Cuidado con lo que juegan, pueden cambiarte la vida (segunda parte):

- "La persona que va a besar a Ran voy a ser yo…" –dijo con un dejo de desinterés-

- "Pe-pero Kudo eso no se vale, vos la tienes para vos todo lo que quieres, si son como esposos" –respondió el chico- "¿o no muchachos?"

- "Si, es verdad Kudo" –respondían los demás-

- "¿Qué quieren decir con eso?" –respondió con un semblante más aterrador, aunque quiso mantener la calma-

- "Vamos Kudo, si es una cualquiera como todas, seguramente que has probado ese cuerpo muchas veces" –dijo con lívido, repasando la Ran por un momento, notando un aura muy peligrosa en ese sector-

- "¿Quién TE PIESAS QUE…?" –trató de gritar Ran cuando vio una figura saltar y al rubio amigo de Shinichi caer al piso, seguido de gritos forzosos de ayuda- "¿Shinichi?"

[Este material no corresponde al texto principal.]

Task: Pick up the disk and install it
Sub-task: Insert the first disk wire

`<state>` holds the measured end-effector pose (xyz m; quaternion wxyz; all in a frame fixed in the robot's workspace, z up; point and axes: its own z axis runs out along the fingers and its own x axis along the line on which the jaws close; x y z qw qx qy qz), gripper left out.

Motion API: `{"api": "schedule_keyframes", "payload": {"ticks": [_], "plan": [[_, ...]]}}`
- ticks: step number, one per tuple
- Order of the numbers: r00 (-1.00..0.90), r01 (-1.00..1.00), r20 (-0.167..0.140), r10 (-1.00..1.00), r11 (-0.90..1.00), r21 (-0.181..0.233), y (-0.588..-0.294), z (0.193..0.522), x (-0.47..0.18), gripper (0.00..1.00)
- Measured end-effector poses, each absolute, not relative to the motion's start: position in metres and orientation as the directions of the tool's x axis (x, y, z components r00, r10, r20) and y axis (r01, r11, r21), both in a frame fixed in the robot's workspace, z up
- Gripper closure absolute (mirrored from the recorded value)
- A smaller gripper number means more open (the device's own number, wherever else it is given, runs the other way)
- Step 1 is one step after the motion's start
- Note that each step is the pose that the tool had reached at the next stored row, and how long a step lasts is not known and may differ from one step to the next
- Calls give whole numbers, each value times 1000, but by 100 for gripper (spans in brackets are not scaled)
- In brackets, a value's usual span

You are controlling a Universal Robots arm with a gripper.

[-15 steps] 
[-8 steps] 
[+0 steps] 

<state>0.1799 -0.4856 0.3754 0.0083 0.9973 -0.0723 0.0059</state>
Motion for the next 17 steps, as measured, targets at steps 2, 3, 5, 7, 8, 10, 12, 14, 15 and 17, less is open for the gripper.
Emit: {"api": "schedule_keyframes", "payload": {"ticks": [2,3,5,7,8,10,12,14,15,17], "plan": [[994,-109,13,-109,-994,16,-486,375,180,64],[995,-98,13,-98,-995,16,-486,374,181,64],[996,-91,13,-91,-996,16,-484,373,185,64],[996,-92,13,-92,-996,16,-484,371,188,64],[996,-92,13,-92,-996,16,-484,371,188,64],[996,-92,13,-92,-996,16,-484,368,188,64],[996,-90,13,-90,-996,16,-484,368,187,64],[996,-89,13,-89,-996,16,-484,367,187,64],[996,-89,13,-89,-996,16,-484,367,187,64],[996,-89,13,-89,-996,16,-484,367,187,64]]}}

Si, el detective lo tiró y le agarró el cuello con fuerza asfixiándolo por la presión, cuando la violeta se percató el rubio ya estaba pidiendo ayuda y los demás chicos trataban de calmar a Shinichi.

- "RETRACTATE DESCARADO, PERVERTIDO" –gritaba, obviando la voz de los de más salvo la de ella, al de su amada-.

- "Shinichi, basta vos no sos un asesino ¿te acuerdas?" –Esa voz lo calmó y soltó su agarre-

- "¿Alguien más se opone a la decisión que tomé?" –obteniendo una negativa por parte de todos-

En ese momento vio a Ran y le dedicó una sonrisa dulce. Ran se sorprendió por el cambio de actitud pero sonrió, a tal punto de que sus violetas ojos se tornaron brillantes, brillo que Shinichi apreció muy bien.

- "Tranquila Ran, seré cuidadoso" –dijo mientras se acercaba-

- "Yo, no tengo problema pero… ¿por qué no alguien más Shinichi?" –quiso saber desde el momento que él mismo se eligió para cumplir el reto-

- "Porque te amo" –y desviándose hacia su oído- "y no iba a entregarte a nadie porque esos labios son míos" –besándola una vez terminada la frase evitando que responda algo siquiera-

El beso fue corto y dulce. Una vez que se separó vio el resultado de sus caricias, encontrando a una sonrosada karateca con los ojos cerrados por la vergüenza, la abrazó en, como sorpresa un cálido aliento en forma de palabras llegó a su oído recibiendo las mejor frase de su vida: "yo también te amo Shinichi"… la respuesta a su confesión, con la cual no pudo evitar sonrojarse.

- "Bueno, al matrimonio Kudo cuando quieran nos podemos ir yendo a dormir que ya es tarde, a no ser que quieran compartir la camita también" –dijo burlonamente Sonoko-

- "PE-PERO ¿Qué COSAS DICES TONTA?" –y la rubia se rio al ver el sonrojo de ambos-

- "Jajaja, vamos Ran, estoy agotada, aparte no quiero ver como reviven al muerto que Kudo-kun caso mata" –sonriendo nuevamente, ganándose una enojada mirada del detective-

Así el juego, terminó, logrando una cosa positiva, que los dos "amigos de la infancias", vuelvan a Tokyo como una hermosa pareja.